Nous sommes à Bruxelles, le 3 avril, et la capitale “européenne” accueille une conférence sur les “révolutions arabes”. Je fais partie des invités et, en déambulant dans les couloirs de l’hôtel, je tombe sur un autre conférencier, le syndicaliste égyptien Tamer Fethy, qui a pris une part active à la révolution dans son pays . “Comment va l’Egypte depuis qu’elle a chassé Moubarak du pouvoir ?” demandé-je, presque candidement, à mon ami égyptien. “Oh, s’exclama Tamer Fethy, l’Egypte n’a pas de dieu, elle n’a plus de dieu et tu sais quoi : elle n’avait pas besoin de dieu !”. Tamer plaisantait, bien sûr. Il tenait une cigarette à la main et il n’avait pas envie de se prendre la tête. Mais il parlait vrai… Le dieu qu’il évoque a valeur de métaphore. Ce n’est pas celui que les musulmans prient cinq fois par jour en se tournant vers La Mecque, mais un autre, humain, physique, un peu mental aussi mais pas du tout spirituel. C’est un deuxième dieu. Pour tout vous dire, Tamer m’a expliqué avec des mots simples que l’Egypte ne va pas si bien…et que ce n’était pas si mal. La sécurité n’est pas à 100 % parce que les policiers se cachent. Les islamistes jouent pour le moment les conciliateurs, mais ce n’est que conjoncturel et ça peut basculer à tout moment. L’armée ne tire sur personne mais elle peut parfaitement le faire, puisqu’elle reste très nerveuse. La crise économique assombrit le ciel et ce n’est pas demain la veille que les chômeurs risquent de trouver un emploi. Bref, tout va mal en Egypte. Mais les Egyptiens vont bien ! Et ce n’est même pas contradictoire.

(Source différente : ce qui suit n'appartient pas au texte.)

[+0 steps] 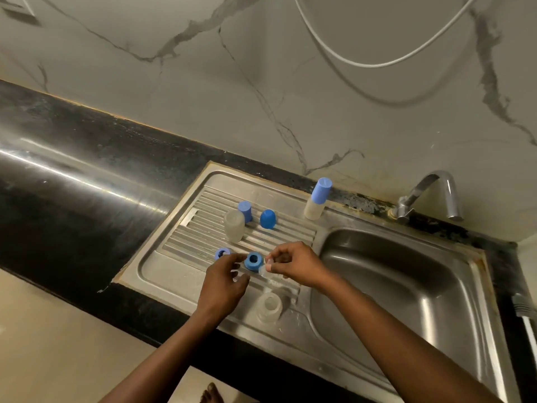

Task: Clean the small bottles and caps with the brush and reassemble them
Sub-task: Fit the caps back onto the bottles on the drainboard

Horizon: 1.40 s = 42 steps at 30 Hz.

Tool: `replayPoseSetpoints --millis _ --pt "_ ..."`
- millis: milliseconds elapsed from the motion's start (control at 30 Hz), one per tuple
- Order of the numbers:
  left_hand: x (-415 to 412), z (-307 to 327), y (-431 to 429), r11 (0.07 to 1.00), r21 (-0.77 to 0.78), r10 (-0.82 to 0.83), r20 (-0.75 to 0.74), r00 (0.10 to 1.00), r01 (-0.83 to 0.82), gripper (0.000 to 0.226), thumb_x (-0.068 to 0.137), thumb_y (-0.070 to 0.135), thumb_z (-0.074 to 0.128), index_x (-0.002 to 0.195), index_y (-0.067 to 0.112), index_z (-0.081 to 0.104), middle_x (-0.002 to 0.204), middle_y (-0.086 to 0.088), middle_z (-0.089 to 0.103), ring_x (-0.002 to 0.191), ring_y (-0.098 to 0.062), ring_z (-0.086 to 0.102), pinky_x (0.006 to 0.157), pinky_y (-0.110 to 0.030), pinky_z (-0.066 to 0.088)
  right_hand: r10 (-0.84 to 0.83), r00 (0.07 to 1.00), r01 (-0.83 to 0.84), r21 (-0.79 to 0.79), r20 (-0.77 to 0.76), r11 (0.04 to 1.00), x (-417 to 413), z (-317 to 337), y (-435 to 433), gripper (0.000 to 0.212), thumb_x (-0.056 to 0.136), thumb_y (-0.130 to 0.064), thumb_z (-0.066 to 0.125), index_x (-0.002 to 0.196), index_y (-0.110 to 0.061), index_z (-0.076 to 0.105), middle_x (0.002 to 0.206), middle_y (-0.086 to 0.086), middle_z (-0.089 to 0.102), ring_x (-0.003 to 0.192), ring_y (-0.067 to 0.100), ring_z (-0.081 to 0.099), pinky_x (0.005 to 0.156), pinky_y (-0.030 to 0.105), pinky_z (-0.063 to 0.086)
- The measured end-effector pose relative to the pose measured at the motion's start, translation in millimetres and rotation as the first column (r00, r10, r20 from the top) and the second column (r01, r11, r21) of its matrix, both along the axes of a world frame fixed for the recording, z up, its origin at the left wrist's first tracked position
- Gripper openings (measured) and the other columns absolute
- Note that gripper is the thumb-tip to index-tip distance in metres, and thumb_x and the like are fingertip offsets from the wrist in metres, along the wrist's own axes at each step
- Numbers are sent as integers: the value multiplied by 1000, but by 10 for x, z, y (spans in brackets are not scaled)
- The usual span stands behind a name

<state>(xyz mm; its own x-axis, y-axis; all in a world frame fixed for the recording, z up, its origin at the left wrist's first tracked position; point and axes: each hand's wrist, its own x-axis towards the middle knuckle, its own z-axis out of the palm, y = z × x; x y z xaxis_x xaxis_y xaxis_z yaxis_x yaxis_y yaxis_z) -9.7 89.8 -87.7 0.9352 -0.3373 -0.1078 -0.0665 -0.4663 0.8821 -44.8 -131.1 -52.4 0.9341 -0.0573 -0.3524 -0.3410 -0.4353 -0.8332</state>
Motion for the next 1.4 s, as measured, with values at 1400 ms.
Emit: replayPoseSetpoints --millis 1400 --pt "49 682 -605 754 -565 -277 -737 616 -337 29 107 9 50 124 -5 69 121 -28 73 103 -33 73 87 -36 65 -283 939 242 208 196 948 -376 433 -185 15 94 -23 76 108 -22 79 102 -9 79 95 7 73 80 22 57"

Ce tour de force, ce miracle (d’être bien alors que tout va mal), mon ami égyptien l’explique ainsi : “Moubarak tirait sa légitimité de son rôle supposé de fédérateur, de rempart (contre les islamistes, contre le chaos). Il n’est plus là, et c’est comme si dieu l’unificateur n’était plus là. Et ce n’est pas bien. Mais on est libres, on n’est plus sous la tutelle de personne, on se sent bien, et ça suffit à notre bonheur. On respire, on déguste !”.
Mon ami Tamer m’a aussi fait part de deux ou trois petites réflexions extrêmement intéressantes. Et je ne peux réprimer le besoin de partager tout cela avec vous. “Depuis que dieu-Moubarak est parti, et même si je n’ai pas spécialement l’impression d’avoir changé, c’est le regard que les autres portent sur moi qui a changé. Quand je voyage en Europe, je suis moins stigmatisé, on me regarde différemment, comme si on me respectait plus, comme si on commençait, enfin, à me considérer comme un homme normal, universel… Bref, un homme comme les autres”.
Mais qui a donc, encore, besoin d’un autre dieu, d’un nouveau dieu, d’un deuxième dieu, dans les pays du monde arabe ? Je vous rassure tout de suite : en posant cette question, votre serviteur n’a pas l’intention de fonder le premier parti athée en terre marocaine. Ce serait saugrenu même si l’époque, la nôtre, faite autant d’ébullition que de révolution, s’y prête. Et même si des athées, il s’en trouve bien quelques-uns, ici, oui, en terre d’islam. Mon propos n’est absolument pas religieux mais politique et un peu culturel. Je crois que le sens profond des révolutions arabes est là, devant nous : la jeunesse arabe n’a plus du tout besoin d’avoir un deuxième dieu. Elle en a un et ça lui suffit. Parce que la culture du raïss, du zaïm, du tuteur, du maître, du père, de superman, de “Dieu”, celui qui sait tout et fait tout, a fait son temps et il est clair qu’elle est désormais derrière nous.
En marchant dans les rues de Bruxelles, j’ai été interpellé par une jeune femme qui m’a demandé du feu. Elle m’a parlé en arabe. Je me suis permis de poser la question : “Vous êtes arabe ?”. “Non, me répondit-elle, je suis amazighe”. Je n’ai pas pu m’empêcher de penser : “Mon Dieu, nous avons tant de problèmes à régler, nous, Arabes ou Amazighs, croyants ou athées, musulmans, juifs ou chrétiens, habitants de terres arabes. Qui sommes-nous et en quoi, en qui, croyons-nous ?”. Peut-être que, en nous délestant du faux-besoin d’un deuxième dieu, nous arriverions enfin à y voir plus clair.